If you’ve built up strength and it starts to feel easy, you can extend one leg from the knee to make it harder, Tollett says. “Keep squeezing your legs together so your legs don’t come off.”
Copenhagen plank
- Lie on the left side of your body so that you are perpendicular to a bench, sofa or chair. Lean on your left elbow, with your forearm on the floor and upper body lifted.
- Bend both legs to 90 degrees and rest your right knee and calf on top of a bench.
- Pull your belly button into your spine as you exhale while lifting your hips off the floor as if doing a side plank. Keep your bottom knee on the floor.
- For an added challenge, lift your left foot off the floor so both thighs meet.
- Hold for 30–60 seconds. Gently lower your left foot to the floor and return to your side. Repeat for 2 or 3 sets on each side.
Tips: Go slow, because this exercise is “really hard, but good,” says Tollett. Start with bent legs and bottom knee on the floor as you hold the position. Work on it for several weeks if it feels too difficult. Then, for several more weeks, try lifting the bottom leg to meet the top. The more advanced challenge is to lift your bottom leg to meet the top leg, keeping both legs straight and the rest of your body stable.
Leg raises and circles
- Lie on your left side with your right leg bent so that your right foot is flat on the floor in front of you.

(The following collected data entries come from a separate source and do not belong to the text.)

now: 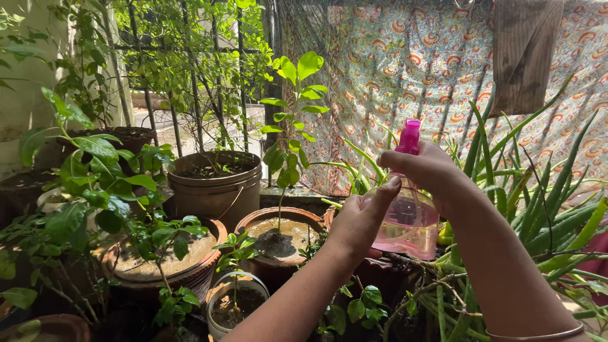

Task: The person sprays water on various potted plants on a balcony using a pink plastic spray bottle.

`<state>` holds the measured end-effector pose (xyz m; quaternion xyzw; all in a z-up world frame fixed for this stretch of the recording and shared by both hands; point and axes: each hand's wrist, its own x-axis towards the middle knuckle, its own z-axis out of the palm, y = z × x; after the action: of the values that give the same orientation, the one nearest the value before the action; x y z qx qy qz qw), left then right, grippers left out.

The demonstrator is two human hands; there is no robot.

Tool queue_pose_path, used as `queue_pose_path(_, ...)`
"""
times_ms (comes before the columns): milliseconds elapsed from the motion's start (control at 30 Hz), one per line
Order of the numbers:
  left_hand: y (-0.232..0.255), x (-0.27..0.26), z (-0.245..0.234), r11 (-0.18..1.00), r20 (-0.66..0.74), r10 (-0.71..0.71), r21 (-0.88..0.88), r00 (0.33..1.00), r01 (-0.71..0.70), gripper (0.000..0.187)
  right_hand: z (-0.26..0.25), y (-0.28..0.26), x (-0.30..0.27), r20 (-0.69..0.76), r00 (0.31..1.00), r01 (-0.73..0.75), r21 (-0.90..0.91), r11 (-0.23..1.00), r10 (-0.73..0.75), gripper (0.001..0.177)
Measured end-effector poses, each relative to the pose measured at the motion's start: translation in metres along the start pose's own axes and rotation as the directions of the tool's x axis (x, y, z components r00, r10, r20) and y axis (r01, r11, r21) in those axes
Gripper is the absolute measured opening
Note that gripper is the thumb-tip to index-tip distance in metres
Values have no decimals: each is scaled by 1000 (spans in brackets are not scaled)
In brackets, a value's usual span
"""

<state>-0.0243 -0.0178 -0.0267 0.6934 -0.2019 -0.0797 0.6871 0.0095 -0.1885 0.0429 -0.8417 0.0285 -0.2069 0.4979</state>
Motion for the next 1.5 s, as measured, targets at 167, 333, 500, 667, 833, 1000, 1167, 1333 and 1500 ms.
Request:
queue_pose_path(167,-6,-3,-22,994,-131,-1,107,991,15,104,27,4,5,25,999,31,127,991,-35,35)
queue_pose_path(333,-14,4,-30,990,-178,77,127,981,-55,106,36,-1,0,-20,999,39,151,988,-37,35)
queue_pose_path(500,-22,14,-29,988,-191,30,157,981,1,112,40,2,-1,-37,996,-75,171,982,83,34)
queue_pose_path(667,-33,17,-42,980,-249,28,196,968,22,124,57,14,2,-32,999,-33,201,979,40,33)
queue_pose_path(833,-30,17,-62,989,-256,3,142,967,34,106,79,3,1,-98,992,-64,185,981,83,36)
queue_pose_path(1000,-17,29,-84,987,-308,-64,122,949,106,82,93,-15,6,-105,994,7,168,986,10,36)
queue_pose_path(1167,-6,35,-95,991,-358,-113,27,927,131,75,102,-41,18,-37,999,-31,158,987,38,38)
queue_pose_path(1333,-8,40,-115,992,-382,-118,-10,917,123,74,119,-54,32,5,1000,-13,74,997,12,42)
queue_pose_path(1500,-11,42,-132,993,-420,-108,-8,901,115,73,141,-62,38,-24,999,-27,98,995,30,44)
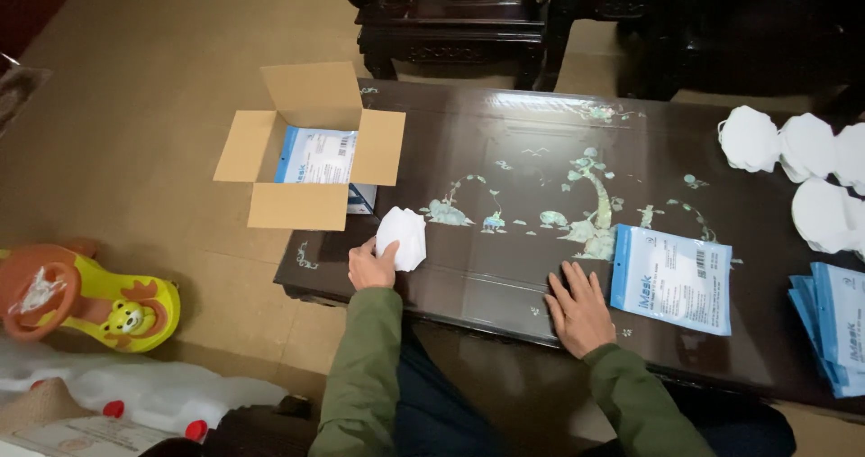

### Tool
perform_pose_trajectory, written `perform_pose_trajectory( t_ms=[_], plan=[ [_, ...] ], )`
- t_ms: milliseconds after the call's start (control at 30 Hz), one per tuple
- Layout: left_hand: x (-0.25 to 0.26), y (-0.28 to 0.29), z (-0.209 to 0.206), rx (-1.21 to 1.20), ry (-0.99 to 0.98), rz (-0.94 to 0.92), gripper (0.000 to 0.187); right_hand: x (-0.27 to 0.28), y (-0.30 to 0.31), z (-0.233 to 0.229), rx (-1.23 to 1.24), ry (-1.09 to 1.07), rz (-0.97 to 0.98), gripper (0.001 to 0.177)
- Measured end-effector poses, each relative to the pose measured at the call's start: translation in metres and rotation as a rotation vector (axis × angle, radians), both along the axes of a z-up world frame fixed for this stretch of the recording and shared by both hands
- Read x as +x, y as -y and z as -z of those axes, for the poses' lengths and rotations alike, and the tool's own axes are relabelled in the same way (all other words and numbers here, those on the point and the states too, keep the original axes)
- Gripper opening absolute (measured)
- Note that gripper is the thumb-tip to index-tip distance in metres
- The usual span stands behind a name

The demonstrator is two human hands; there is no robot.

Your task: Packing face masks into blue envelopes and organizing them on a table.

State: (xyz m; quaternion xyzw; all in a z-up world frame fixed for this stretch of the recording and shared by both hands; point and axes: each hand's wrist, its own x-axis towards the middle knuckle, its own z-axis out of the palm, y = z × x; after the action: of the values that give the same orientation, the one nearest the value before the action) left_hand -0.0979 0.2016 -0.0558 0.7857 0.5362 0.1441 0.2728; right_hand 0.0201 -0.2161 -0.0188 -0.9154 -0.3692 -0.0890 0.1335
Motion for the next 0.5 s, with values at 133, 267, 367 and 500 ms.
perform_pose_trajectory(
  t_ms=[133, 267, 367, 500],
  plan=[
    [0.002, 0.009, -0.010, 0.045, 0.075, -0.018, 0.069, 0.001, 0.001, -0.004, 0.012, 0.007, -0.021, 0.043],
    [0.001, 0.019, -0.006, 0.224, 0.285, 0.017, 0.043, 0.000, 0.001, 0.002, 0.028, 0.003, -0.026, 0.043],
    [0.003, 0.051, -0.054, 0.251, 0.500, 0.065, 0.024, 0.003, 0.002, 0.009, 0.062, 0.011, -0.006, 0.048],
    [0.002, 0.109, -0.135, -0.342, 0.671, 0.295, 0.014, 0.017, -0.004, 0.002, 0.745, -0.642, 0.121, 0.064]
  ],
)
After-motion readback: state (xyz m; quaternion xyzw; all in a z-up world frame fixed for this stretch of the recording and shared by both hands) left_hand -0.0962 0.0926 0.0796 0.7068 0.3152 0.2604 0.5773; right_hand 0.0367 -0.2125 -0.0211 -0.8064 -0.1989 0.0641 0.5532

- Lift the lower leg off the mat with a bent leg, then slowly lower only until you are hovering between each lift, aiming to keep your foot off the floor during the set. Repeat for 8–12 reps.
- Lift your lower leg off the mat and draw a clockwise circle with the leg. Do 8–12 reps, then repeat counterclockwise.
- Complete 2 or 3 sets of each exercise on both sides.
End: Your hips and shoulders should stack on top of each other, which requires some core strength. Work your abs throughout the row and don’t let your top hip roll forward in front of your bottom hip, Tollett says.
Want to make this harder? Tollett suggests adding an ankle weight of 1 to 2 pounds to your lower leg. You can also build endurance by not lowering your legs between reps, he says.
Keep in mind that these exercises are not specific to your body. Consult a qualified healthcare professional for personalized advice.